-- Required action --
Read the records and gather each line that includes "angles".

-- Supplied records --
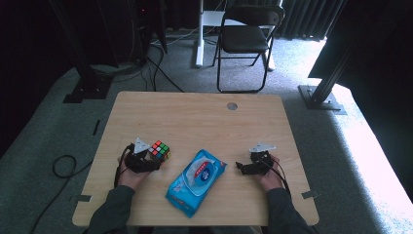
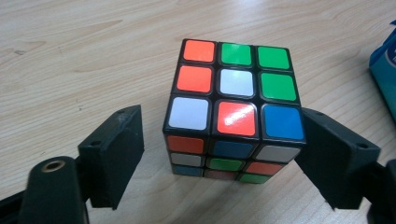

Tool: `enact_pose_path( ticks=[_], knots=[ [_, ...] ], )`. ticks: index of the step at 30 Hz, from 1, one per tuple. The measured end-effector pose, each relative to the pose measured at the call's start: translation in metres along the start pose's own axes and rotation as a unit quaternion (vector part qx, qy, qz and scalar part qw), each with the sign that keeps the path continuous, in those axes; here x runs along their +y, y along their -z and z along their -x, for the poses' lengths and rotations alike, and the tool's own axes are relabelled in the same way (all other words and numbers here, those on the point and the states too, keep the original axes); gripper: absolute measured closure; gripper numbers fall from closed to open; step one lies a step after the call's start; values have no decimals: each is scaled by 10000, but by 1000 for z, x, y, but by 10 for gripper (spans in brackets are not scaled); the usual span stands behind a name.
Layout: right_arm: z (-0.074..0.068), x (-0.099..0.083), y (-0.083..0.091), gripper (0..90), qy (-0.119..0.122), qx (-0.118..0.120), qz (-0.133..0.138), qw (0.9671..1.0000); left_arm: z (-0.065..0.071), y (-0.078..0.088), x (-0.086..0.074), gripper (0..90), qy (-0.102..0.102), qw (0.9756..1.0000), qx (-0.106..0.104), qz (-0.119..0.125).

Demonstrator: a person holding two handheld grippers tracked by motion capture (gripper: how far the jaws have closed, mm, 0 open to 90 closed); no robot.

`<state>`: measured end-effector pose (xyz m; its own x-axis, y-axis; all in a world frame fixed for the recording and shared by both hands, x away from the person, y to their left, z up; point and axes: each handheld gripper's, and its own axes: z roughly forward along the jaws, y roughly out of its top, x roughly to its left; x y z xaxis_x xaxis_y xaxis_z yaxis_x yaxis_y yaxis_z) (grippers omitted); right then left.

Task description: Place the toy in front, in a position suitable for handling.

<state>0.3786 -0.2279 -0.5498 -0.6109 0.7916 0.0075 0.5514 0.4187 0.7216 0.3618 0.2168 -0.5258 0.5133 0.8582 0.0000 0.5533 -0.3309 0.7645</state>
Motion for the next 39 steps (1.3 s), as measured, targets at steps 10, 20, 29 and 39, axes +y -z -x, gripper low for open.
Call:
enact_pose_path(
  ticks=[10, 20, 29, 39],
  knots=[
    [0, 0, 0, 120, 0, 0, 1, 10000, 4, -8, 2, 320, -87, 9999, -24, -118],
    [0, 0, 0, 120, -1, 2, 3, 10000, 9, -8, 4, 337, -229, 9996, 35, -152],
    [0, 0, 0, 120, -2, 2, 2, 10000, 16, -17, 13, 337, -193, 9996, -166, -135],
    [0, 0, 0, 121, -3, 1, 2, 10000, 20, -28, 25, 337, -178, 9996, -192, -57]
  ],
)
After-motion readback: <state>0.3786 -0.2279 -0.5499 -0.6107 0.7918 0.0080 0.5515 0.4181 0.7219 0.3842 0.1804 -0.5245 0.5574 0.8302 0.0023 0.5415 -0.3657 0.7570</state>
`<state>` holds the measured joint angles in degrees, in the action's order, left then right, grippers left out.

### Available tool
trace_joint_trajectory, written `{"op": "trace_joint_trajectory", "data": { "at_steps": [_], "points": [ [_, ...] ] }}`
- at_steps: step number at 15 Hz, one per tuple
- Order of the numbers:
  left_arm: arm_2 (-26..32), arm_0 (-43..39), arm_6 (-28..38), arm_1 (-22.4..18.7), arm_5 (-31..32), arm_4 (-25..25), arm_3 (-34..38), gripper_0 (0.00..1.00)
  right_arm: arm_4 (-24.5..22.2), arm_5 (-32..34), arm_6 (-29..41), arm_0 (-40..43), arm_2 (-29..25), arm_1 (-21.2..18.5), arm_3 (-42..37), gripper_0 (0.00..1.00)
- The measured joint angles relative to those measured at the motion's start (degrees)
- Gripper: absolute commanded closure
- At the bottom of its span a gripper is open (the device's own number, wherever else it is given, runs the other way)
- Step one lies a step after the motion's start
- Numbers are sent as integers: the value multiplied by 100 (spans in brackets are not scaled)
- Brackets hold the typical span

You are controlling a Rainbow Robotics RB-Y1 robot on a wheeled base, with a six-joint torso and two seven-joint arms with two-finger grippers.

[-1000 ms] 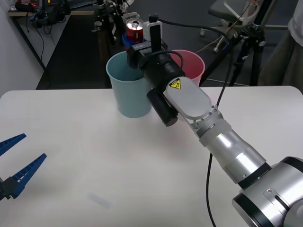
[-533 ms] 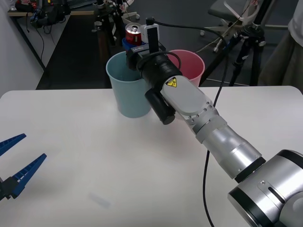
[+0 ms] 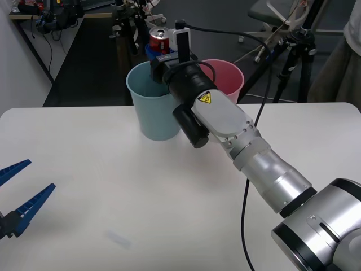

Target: Grasp the object on the table and drop it into the matching bin: aluminum can to the light blue bin, PET bottle to the pink bin.

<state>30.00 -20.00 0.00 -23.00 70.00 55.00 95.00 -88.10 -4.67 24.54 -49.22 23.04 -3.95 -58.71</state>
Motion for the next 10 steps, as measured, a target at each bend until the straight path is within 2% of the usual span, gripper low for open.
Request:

-- Finished task --
`<state>` holds the measured joint angles in degrees, in the action's order, left then right, grippers left out.
- The measured joint angles relative to those measured at the motion's start (degrees)

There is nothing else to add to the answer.